▸ **EXERCISE DESCRIPTION**
Begin your copy at the line that contains "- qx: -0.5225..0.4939" and carry it on, exactly, to the last line of the material below.

============

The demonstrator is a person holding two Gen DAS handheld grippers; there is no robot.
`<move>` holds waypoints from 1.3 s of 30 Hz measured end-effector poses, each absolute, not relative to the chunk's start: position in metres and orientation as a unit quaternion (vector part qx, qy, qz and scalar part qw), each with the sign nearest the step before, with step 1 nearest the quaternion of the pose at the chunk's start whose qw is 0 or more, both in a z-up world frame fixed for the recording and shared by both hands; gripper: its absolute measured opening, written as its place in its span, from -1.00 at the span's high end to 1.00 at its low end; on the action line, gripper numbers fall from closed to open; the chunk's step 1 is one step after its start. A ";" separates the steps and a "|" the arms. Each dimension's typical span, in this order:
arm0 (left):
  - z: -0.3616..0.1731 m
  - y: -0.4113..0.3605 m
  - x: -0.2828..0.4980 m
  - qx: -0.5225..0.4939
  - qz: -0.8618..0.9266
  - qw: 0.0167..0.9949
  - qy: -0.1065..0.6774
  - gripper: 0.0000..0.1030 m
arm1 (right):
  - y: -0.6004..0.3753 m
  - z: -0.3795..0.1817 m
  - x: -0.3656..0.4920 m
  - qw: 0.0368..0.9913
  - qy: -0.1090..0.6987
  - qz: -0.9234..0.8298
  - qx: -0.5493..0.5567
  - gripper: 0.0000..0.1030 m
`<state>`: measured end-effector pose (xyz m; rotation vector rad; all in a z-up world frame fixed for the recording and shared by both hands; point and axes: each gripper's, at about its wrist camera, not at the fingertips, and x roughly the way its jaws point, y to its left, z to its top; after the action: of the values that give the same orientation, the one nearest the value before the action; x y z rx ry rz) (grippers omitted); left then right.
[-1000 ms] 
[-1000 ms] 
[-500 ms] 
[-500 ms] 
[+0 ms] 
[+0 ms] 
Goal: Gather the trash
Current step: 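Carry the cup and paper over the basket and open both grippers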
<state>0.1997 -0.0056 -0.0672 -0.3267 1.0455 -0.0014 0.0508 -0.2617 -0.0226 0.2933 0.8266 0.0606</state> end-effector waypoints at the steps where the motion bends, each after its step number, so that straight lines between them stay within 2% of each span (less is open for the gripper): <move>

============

▸ **SOLUTION TO THE PROBLEM**
  - qx: -0.5225..0.4939
  - qz: -0.8618..0.9266
  - qw: 0.0167..0.9949
  - qy: -0.1065..0.6774
  - gripper: 0.0000..0.1030 m
arm1 (right):
  - y: -0.6004..0.3753 m
  - z: -0.3795..0.1817 m
  - x: -0.3656..0.4920 m
  - qw: 0.0368..0.9913
  - qy: -0.1090..0.6987
  - qz: -0.9234..0.8298
  - qx: -0.5493..0.5567
  - gripper: 0.0000..0.1030 m
`<state>`: measured end-effector pose (xyz m; rotation vector rad; all in a z-up world frame fixed for the recording and shared by both hands; point and axes: each gripper's, at about its wrist camera, not at the fingertips, and x roughly the way its jaws point, y to its left, z to its top; after the action: of the values that give the same orientation, the one nearest the value before the action; x y z rx ry rz) (grippers omitted); left then right.
[-1000 ms] 
[-1000 ms] 
[-500 ms] 
[-500 ms] 
[+0 ms] 
[+0 ms] 
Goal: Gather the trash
Current step: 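Carry the cup and paper over the basket and open both grippers
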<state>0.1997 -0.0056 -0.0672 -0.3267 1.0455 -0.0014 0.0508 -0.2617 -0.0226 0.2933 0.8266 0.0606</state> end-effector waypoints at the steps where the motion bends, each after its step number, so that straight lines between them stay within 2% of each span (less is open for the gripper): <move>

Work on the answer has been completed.